Monson Savings Bank Advises Public to Beware of Holiday Shopping Scams

Unfortunately, for scammers, the holidays can be one of “the most wonderful times of the year.” With people shopping more than they would during the rest of the year, especially online, fraudsters have more opportunities to collect people’s private information, commit fraud, and steal from hardworking people.  

Monson Savings Bank hopes to help you protect yourself from becoming a victim by sharing information on common holiday shopping scams, how you can avoid them, and where you can report them.

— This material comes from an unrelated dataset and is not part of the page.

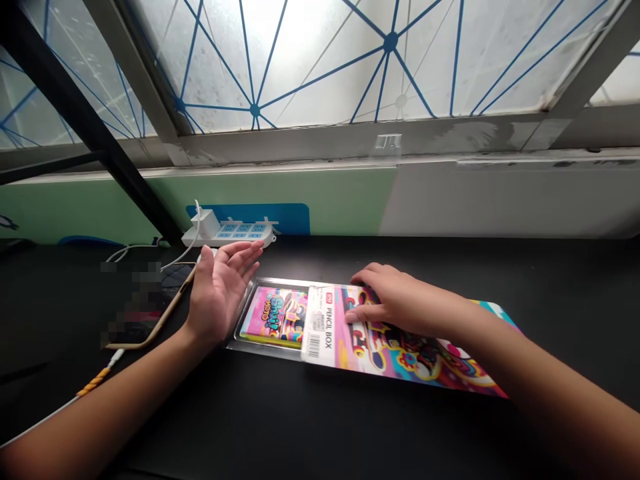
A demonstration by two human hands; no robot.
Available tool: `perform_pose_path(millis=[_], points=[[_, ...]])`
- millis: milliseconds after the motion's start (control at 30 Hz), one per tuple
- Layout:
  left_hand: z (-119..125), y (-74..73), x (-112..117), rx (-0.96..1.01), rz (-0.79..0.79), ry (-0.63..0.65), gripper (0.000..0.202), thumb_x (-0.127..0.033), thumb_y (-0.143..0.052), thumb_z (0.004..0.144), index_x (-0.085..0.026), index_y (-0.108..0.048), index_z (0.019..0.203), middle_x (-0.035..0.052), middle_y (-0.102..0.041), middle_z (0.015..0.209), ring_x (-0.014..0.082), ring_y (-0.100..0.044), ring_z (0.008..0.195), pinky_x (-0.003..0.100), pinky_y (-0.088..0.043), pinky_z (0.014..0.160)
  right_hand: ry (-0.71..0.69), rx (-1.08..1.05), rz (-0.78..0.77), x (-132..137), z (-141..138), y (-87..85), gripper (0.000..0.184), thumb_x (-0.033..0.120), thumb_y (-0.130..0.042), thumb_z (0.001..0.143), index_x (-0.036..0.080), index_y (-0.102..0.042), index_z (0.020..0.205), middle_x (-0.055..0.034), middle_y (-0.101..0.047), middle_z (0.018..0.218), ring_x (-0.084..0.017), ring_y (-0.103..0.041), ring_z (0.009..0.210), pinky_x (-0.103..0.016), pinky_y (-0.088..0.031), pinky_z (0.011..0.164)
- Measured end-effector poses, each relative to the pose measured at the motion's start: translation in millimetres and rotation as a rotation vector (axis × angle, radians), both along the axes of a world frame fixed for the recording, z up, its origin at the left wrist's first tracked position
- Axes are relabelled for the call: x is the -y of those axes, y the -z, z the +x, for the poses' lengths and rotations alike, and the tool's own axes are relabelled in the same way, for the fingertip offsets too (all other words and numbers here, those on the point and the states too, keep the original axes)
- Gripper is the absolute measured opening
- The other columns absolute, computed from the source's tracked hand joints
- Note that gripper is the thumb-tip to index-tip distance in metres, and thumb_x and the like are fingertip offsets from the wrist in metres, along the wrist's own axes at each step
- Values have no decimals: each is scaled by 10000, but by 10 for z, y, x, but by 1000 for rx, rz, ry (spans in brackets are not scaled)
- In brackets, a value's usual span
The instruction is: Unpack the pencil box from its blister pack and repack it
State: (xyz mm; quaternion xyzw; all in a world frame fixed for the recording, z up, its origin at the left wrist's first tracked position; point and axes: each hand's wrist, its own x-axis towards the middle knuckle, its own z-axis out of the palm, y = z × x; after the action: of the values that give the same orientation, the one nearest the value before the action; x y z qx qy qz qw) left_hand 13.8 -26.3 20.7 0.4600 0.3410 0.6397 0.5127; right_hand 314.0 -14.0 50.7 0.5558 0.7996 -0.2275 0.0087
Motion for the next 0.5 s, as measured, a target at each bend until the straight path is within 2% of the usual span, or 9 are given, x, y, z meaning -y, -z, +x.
perform_pose_path(millis=[133,200,300,400,467,500], points=[[5,-7,8,-1,-1,-2,541,-676,-310,1011,-239,-607,1124,115,-644,1379,285,-500,1394,492,-274,1193,-122,139,48,-67,-626,-131,747,761,-556,846,187,-638,1317,-166,-632,1324,-361,-647,1129,-426,-520,894],[8,-14,4,0,-13,-11,545,-676,-298,1013,-237,-603,1119,118,-645,1376,287,-507,1388,494,-279,1189,-202,180,131,-86,-951,-164,692,731,-526,893,163,-661,1264,-164,-667,1240,-339,-678,1065,-403,-524,836],[1,-23,-9,19,-59,-28,560,-669,-259,1019,-231,-595,1111,124,-655,1360,284,-520,1379,495,-288,1189,-231,189,239,-86,-1317,-181,641,693,-531,922,136,-661,1212,-171,-682,1162,-348,-686,1023,-440,-509,841],[-20,-13,-22,8,-132,-38,384,-542,-388,1025,-227,-593,1104,112,-660,1360,263,-530,1376,471,-311,1190,-225,180,363,-48,-1421,-185,595,638,-630,896,140,-629,1223,-182,-651,1203,-368,-660,1065,-487,-481,898],[-36,0,-24,-12,-206,-44,192,-347,-529,960,-223,-592,1094,103,-669,1349,256,-549,1359,453,-363,1165,-213,149,486,-1,-1325,-162,563,550,-705,878,161,-591,1268,-184,-598,1282,-357,-645,1077,-481,-480,908],[-43,5,-23,-18,-254,-42,192,-242,-563,901,-221,-590,1089,103,-676,1339,258,-559,1349,449,-400,1140,-209,111,572,30,-1232,-137,518,482,-714,889,171,-575,1280,-177,-579,1289,-335,-646,1053,-460,-492,890]])
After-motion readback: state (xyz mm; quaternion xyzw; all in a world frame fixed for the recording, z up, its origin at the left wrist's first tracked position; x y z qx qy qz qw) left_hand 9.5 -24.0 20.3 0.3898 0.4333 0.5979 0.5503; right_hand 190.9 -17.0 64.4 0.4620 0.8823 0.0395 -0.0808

Common Holiday Shopping Scams

Discounted Gift Cards

If you see a website selling “secondary market gift cards” at a lower price than the gift card is worth, beware, the gift cards may be fraudulent. Although there are legitimate websites that purchase unwanted gift cards and sell them at a discounted price, it is a common for scammers to advertise for discounted gift cards that are worth nothing at all. In this type of scam, the victim will not realize they have been scammed until they or the person they gifted the gift cards to tries to use it. At this point is probably too late to recoup your stolen money. To avoid falling victim, read independent website reviews before you purchase from the “secondary gift card market.”

Unbelievable Deals

Scammers will create fraudulent posts that appear to be offering an unbelievably good deal. For example, you see a new iPhone on sale for $50 when it typically sells for far more than that. If the deal seems too good to be true, it most likely is.

Phishing Emails

These emails will appear like they are coming from a legitimate business that you may shop at, but they are specifically designed to trick you. For example, you receive an email from “[email protected]” confirming your recent gift order. This is a scammer hoping you will not notice this illegitimate Amazon email address. It is an email address that looks extremely similar to the email address you would normally receive. Contents of the email may also appear legitimate. They often contain links and once you click on these links you are brought to a fake website in the hopes that you will enter your payment information. The links could also download viruses onto your device. You can avoid this scam by ensuring the “from” address is a legitimate sender and only entering your payment information on websites that you go to on your own, opposed to clicking a link in an email to get to that site.

Porch Pirates

Criminals who steal packages off other’s porches are commonly referred to as “porch pirates.” This scam is different from the rest because you make a legitimate purchase online and it supposed to get delivered to your door. The scam comes in when a thief steals your package from your front door. To help protect yourself, see if you can require a signature for your package so that it is not left out for a porch pirate to plunder.

Pet Scam

Many families purchase or adopt a new pet during the holidays. Scammers are ready to take advantage of these families. If you are searching online for your new furry family member, be extra cautious, this is where most of these scams happen. If the breeder or adoption agency is located very far from where you live, you may be looking at an illegitimate business. Other red flags include: very low prices, requiring upfront payments, refusing to send you pictures of the pet other than what is already online, and being unwilling to speak on the phone.

Where to Report

Holiday shopping scams can be reported to the Federal Trade Commission (FTC) by visiting

Slow down, shop smart

Something that is important to keep in mind about all scams is that they can sometimes be tricky to recognize. During the holiday season many people are very busy and eager to get their loved ones a gift. While you are holiday shopping, remember to slow down and take a moment to make sure you are not being scammed.